— Вот что вы конкретно предлагаете по поводу непосредственной помощи нашей стране? В чём мы, имею в виду весь Советский Союз, можем на вас рассчитывать? Вы многое хотите от нас, а сами чем готовы помогать? Не пора ли вам поделиться информацией и технологиями? — Кое-кто явно сейчас явно давил мне на совесть.
Несмотря на то, что на предыдущей встрече мы уже затрагивали этот вопрос, возвращение к нему я вполне ожидал.
— Мы ведь уже договорились с вами на счёт того, что простой передачи технологий из будущего не предполагается. И причины тоже озвучили, надеюсь, они вполне понятны? — Взглянул на собеседника, ища у того хоть какое-то понимание своих слов. — Сами технологии не стоят ничего без научной и технической базы, а также людей, эту базу поддерживающих. Взять этих людей сейчас просто негде. Если вы оторвёте множество своих специалистов от всего того, чем они сейчас занимаются, то только потеряете время, а к желаемым результатам придёте не сильно быстрее, чем в нашей истории.
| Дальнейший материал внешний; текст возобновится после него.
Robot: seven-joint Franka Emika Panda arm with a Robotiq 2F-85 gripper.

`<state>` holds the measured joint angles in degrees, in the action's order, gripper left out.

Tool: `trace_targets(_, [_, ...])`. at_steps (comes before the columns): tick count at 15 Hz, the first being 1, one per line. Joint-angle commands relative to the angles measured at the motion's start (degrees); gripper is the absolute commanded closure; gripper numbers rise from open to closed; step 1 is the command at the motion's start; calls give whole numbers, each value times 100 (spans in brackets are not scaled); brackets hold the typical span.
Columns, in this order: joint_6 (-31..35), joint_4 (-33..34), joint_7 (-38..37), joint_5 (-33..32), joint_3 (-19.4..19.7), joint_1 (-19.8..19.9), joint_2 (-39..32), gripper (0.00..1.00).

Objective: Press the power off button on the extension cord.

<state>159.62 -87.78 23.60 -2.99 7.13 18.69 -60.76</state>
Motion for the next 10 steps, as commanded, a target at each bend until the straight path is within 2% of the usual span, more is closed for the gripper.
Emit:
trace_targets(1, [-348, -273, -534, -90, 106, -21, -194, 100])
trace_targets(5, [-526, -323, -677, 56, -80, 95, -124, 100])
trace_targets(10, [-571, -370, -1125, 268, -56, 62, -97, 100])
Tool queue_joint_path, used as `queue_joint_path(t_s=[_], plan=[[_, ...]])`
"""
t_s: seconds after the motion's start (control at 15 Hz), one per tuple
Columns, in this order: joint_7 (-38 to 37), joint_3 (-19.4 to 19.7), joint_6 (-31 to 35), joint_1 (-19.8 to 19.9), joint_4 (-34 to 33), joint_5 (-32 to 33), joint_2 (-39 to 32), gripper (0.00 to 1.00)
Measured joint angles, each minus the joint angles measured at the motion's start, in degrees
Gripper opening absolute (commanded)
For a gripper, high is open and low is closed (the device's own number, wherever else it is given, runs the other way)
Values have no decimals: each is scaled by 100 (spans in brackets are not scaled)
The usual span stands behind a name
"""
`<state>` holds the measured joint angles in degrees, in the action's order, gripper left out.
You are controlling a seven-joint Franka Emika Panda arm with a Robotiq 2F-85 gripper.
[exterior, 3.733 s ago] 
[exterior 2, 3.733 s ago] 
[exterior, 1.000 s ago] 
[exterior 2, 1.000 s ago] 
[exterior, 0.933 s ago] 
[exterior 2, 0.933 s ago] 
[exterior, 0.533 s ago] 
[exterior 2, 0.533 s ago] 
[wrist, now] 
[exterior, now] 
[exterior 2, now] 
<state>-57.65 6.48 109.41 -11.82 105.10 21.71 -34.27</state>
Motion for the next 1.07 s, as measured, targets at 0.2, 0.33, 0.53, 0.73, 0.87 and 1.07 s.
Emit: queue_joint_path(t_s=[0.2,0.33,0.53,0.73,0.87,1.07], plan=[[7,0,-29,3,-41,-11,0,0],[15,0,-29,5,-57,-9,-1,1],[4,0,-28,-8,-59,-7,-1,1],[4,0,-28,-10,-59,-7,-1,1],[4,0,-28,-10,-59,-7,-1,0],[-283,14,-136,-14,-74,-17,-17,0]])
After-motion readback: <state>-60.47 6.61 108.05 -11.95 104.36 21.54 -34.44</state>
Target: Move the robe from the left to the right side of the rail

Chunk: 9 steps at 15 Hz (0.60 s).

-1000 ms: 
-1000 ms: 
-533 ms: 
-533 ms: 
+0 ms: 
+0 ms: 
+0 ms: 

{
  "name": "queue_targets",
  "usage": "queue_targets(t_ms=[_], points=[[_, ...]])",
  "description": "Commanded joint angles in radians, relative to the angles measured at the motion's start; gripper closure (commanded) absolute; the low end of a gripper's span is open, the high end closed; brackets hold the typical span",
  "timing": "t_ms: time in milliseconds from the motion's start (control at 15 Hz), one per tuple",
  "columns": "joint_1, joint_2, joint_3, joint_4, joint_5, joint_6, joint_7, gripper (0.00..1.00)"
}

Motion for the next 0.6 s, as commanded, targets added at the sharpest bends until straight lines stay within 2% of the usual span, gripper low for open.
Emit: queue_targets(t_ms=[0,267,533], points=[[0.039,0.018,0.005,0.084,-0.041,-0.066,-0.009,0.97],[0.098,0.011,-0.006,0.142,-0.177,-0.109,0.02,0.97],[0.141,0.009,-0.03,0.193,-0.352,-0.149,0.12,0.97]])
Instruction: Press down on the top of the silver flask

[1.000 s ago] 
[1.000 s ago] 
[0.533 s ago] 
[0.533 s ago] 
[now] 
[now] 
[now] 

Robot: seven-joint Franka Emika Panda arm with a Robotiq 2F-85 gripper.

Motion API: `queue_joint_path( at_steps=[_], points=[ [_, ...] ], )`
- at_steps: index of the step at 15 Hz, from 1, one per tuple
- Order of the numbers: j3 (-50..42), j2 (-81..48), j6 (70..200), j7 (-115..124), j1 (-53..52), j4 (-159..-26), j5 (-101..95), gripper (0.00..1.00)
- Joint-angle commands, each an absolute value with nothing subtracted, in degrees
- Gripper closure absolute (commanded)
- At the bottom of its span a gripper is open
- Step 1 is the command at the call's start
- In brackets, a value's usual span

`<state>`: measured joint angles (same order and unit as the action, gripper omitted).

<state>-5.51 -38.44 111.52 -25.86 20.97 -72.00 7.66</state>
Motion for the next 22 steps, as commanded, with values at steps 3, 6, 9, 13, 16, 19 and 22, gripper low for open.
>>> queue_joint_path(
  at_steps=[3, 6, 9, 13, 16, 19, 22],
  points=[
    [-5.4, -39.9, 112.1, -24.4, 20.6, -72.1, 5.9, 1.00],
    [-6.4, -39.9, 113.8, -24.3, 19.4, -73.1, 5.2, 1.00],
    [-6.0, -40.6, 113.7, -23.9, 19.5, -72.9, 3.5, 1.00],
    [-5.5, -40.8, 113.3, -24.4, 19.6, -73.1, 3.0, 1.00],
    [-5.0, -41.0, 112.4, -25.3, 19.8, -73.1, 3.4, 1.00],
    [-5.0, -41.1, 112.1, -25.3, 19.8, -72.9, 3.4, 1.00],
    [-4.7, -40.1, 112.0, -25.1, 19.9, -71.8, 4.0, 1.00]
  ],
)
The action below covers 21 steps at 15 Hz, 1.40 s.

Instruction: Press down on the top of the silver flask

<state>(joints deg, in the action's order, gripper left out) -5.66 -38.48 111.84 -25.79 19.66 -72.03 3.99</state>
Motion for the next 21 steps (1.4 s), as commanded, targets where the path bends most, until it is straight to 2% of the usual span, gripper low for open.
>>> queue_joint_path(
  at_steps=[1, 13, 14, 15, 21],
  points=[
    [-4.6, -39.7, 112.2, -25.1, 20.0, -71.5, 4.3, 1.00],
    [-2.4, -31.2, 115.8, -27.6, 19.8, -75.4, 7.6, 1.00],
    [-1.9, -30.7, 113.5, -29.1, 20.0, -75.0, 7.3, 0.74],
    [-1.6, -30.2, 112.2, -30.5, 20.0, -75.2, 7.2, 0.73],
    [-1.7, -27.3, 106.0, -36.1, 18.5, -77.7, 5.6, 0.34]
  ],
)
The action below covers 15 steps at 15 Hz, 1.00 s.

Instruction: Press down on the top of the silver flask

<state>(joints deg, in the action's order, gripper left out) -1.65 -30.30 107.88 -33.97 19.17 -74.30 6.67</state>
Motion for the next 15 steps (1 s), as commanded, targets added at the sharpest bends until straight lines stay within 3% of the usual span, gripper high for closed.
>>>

Избежите отдельных ошибок, но наделаете много новых, которые неизвестно ещё во сколько обойдутся. А при последовательной реализации всех наших предложений вы получите грандиозный научный и технический рывок уже через десять-пятнадцать лет так, как будто вы всё сделали сами без нашего непосредственного участия.
— Да, но всё же есть мнение, что как-то маловато полезного мы получаем от вас, хотелось бы большего, — поморщился Хрущёв, с одной стороны признавая мою правоту, а с другой — оставаясь не удовлетворённым.
— Вот как раз для этого "большего", мы и просим выделить нам ресурсы и дать возможности. И для вас и для нас будет куда лучше, если мы не просто что-то передадим вам, а продолжим нашим небольшим коллективом техническое развитие с позиций, которые остались в будущем. Однако при всём этом нам очень хотелось бы предложить вам проект, который собирался реализовывать Советский Союз в нашей истории, и на который у его руководства не хватило политической воли.
Я протянул Хрущёву очередную объёмную папку с одной большой надписью — ОГАС (Общегосударственная Автоматизированная Система учёта и обработки информации). Хрущёв углубился в чтение, прочитав первые две страницы, где по обыкновению было кратко и максимально ёмко в тезисах изложено основное содержание папки, сначала поднял свой взгляд на меня, как бы желая что-либо спросить, но затем, перевернув страницу, продолжил чтение. Сначала его лицо практически ничего не выражало, потом появилась сильная заинтересованность, а после она сменилась сильным раздражением и даже старательно сдерживаемым гневом, когда он дочитал до конца исторической справки.
И я его вполне понимал, ибо испытывал сходные чувства, когда знакомился с этими материалами, подготовленными моими людьми. Даже в наше время очень мало кто из изучающих новейшую историю специалистов знает, что такое проект ОГАС и зачем он был нужен. А ведь это ещё один из утерянных ключей к той самой несостоявшейся победе социализма. И ведь даже тогда всем знавшим стало настолько очевидно, что только реализация ОГАС позволит СССР решить экономические проблемы и выйти на новые горизонты, однако всё так и осталось на уровне проектов и благих пожеланий. Так что же такое ОГАС и почему возник этот несостоявшийся проект?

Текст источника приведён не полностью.